Functional analysis of genes abundant in different ecological contexts. (A) Total number of genes captured in the differential abundance analysis. (B) Fraction of genes in the different high-level COG categories, by intersection. (C to E) The top 25 most common protein products for each ecological comparison considered.

FIG 5

Genes abundant in intersecting ecological groups. (Left columns) Abundance of genes found to be significantly differentially abundant (in a separate cohort) in the described sample types. (Right columns) Number of specific overlaps in abundant genes between specific ecologies.

FIG 6

Taxonomically contextualizing the genetic content of the human gut microbiome. Each ring corresponds to a different ecology. Each “row” corresponds to a different taxonomic annotation for an open reading frame that was abundant in any gut or environment microbiome. The colors correspond to the fractions of all genes with a given annotation that were indicated as abundant in a given ecology. Text color corresponds to phyla.

FIG 7

Taxonomically contextualizing the genetic content of the global human microbiome. Each ring corresponds to a different ecology. Each “row” corresponds to a different taxonomic annotation for an ORF in the same cluster as a consensus gene that was abundant in at least two human microbiome body sites. The colors correspond to the fractions of all genes with a given annotation that were indicated as abundant in a given ecology.
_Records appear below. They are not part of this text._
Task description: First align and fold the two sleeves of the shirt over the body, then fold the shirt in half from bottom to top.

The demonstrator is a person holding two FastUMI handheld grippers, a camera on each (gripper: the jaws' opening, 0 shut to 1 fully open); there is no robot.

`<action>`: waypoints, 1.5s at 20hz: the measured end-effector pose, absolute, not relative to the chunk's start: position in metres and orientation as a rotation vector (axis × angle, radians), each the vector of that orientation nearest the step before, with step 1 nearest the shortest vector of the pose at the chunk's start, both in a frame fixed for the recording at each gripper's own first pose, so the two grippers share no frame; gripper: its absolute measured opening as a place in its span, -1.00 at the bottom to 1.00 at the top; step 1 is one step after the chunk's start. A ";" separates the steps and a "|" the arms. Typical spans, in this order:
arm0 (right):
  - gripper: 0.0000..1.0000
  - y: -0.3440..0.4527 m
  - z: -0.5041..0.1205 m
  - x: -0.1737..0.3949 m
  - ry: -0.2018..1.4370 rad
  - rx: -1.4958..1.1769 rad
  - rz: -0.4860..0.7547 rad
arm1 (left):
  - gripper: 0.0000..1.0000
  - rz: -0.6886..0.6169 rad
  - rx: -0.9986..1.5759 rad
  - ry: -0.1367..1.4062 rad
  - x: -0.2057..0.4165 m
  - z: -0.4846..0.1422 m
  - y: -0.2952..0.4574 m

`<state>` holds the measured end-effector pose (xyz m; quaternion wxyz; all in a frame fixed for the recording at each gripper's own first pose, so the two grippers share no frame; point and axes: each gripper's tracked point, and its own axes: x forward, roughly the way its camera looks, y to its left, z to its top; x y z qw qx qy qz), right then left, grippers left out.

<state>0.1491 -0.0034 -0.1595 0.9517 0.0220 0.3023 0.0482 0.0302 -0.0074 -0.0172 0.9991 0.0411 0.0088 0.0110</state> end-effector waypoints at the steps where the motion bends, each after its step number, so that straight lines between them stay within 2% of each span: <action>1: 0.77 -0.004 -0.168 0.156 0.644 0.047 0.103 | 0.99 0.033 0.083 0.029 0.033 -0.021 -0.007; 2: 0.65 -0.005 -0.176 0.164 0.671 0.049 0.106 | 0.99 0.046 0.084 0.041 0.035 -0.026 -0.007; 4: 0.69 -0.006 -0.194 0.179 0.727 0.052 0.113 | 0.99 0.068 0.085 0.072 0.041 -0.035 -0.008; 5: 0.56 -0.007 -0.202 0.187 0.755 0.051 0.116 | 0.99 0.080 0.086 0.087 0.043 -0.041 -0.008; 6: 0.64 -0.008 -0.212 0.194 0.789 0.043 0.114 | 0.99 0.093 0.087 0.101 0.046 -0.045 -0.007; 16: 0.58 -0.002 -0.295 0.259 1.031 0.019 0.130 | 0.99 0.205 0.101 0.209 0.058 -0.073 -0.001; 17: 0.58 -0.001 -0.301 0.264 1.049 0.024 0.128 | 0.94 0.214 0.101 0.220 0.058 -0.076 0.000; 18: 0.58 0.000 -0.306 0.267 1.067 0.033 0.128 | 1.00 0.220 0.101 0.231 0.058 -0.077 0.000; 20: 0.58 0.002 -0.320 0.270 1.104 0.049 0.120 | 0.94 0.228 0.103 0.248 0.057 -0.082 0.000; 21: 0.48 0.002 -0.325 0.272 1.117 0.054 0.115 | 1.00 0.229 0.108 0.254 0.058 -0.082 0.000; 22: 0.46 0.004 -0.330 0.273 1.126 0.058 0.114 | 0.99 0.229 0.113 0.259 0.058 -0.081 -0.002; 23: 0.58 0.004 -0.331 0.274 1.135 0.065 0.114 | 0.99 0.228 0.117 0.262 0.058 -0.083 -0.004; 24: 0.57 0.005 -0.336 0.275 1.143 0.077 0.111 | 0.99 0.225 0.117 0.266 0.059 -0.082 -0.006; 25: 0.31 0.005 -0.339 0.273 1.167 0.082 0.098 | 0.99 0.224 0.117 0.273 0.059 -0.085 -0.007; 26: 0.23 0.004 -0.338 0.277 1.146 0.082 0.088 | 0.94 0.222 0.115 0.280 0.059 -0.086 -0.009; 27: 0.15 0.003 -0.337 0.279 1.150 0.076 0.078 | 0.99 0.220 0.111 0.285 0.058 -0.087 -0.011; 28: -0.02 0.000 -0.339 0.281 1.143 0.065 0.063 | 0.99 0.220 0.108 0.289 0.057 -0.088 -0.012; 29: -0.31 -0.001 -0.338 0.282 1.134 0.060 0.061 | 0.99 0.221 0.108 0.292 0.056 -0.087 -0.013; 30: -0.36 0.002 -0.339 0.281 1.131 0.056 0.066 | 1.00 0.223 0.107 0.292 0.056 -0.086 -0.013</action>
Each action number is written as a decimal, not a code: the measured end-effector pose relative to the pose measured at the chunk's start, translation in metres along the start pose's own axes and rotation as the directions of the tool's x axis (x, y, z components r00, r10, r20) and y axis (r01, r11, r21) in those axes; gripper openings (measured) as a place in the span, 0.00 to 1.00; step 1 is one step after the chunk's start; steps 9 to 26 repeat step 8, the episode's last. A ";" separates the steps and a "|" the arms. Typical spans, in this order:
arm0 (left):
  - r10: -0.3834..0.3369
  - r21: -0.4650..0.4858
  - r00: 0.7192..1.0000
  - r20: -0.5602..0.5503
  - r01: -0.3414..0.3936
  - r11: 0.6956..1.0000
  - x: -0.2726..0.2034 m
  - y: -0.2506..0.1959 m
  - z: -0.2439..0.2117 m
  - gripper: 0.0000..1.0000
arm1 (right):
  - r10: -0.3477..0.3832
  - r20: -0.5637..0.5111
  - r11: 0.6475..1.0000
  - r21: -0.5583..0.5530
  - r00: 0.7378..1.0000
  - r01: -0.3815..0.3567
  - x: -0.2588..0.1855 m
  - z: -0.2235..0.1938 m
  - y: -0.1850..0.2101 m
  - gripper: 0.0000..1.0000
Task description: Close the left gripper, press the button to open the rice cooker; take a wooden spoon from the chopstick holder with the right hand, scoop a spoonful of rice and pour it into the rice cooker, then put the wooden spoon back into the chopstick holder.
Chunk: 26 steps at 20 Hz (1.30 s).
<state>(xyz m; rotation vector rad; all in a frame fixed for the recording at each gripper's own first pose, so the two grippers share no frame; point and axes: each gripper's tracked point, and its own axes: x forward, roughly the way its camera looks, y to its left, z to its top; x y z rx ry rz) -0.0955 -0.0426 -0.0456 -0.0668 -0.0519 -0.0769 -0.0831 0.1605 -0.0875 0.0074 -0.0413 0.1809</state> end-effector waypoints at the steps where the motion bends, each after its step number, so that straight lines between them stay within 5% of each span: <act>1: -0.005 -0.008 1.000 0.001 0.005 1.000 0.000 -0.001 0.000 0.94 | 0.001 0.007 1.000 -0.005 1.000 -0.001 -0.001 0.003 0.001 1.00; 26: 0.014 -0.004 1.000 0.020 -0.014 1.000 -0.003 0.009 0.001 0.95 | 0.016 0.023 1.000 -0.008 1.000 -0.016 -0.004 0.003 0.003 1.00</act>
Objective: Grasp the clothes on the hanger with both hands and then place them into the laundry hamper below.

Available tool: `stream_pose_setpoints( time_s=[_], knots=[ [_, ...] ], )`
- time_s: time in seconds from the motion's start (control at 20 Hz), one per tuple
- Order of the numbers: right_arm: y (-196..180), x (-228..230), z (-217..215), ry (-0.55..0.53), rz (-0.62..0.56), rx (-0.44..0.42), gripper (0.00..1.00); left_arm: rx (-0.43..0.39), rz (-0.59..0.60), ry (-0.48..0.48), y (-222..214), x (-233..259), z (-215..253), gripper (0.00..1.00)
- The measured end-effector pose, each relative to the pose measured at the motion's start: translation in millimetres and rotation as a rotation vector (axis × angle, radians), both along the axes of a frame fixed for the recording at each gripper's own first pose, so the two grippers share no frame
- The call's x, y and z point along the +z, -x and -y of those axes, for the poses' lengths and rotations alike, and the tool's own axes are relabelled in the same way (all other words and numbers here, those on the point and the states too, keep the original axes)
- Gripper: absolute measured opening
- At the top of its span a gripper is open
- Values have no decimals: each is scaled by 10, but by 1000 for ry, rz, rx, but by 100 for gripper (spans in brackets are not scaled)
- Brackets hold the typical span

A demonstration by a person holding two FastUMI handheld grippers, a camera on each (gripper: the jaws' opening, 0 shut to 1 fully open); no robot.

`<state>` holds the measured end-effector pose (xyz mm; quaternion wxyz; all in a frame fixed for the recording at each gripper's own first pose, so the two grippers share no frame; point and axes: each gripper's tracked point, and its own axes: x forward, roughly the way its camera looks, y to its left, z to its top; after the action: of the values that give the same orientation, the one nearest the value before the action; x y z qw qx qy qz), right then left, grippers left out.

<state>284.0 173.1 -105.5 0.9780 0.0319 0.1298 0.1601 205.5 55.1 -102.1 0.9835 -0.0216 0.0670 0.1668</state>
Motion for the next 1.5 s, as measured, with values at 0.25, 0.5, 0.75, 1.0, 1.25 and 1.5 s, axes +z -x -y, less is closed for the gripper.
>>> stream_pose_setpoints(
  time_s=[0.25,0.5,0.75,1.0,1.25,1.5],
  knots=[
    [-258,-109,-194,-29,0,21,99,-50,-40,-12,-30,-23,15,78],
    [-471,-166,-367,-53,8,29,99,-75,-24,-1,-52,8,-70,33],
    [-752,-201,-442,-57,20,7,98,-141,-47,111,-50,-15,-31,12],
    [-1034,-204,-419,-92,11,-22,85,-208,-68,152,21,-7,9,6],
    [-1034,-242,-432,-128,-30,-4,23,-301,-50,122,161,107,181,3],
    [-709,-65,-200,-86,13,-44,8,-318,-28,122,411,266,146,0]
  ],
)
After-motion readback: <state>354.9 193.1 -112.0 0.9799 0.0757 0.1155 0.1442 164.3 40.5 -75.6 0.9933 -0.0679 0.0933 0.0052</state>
Text color corresponds to phyla.

FIG 8

The pan-ecologically conserved genes of metagenomics. (A) The prevalence and abundance (in the 422 external samples used in prior figures), by ecology, of all 1,864 genes found to be assembled at least once in all 17 ecologies. (B) The prevalence of all 1,864 ecologically conserved genes, with colors corresponding to whether or not they aligned to a GTDB bac120 gene. (C) For different percent identities, the number of pan-ecological sequences, the number that align to GTDB bac120 genes, and the average number of bac120 genes aligning to a given identified conserved gene. (D) The most common COG category annotations for the 30% identity ecologically conserved genes.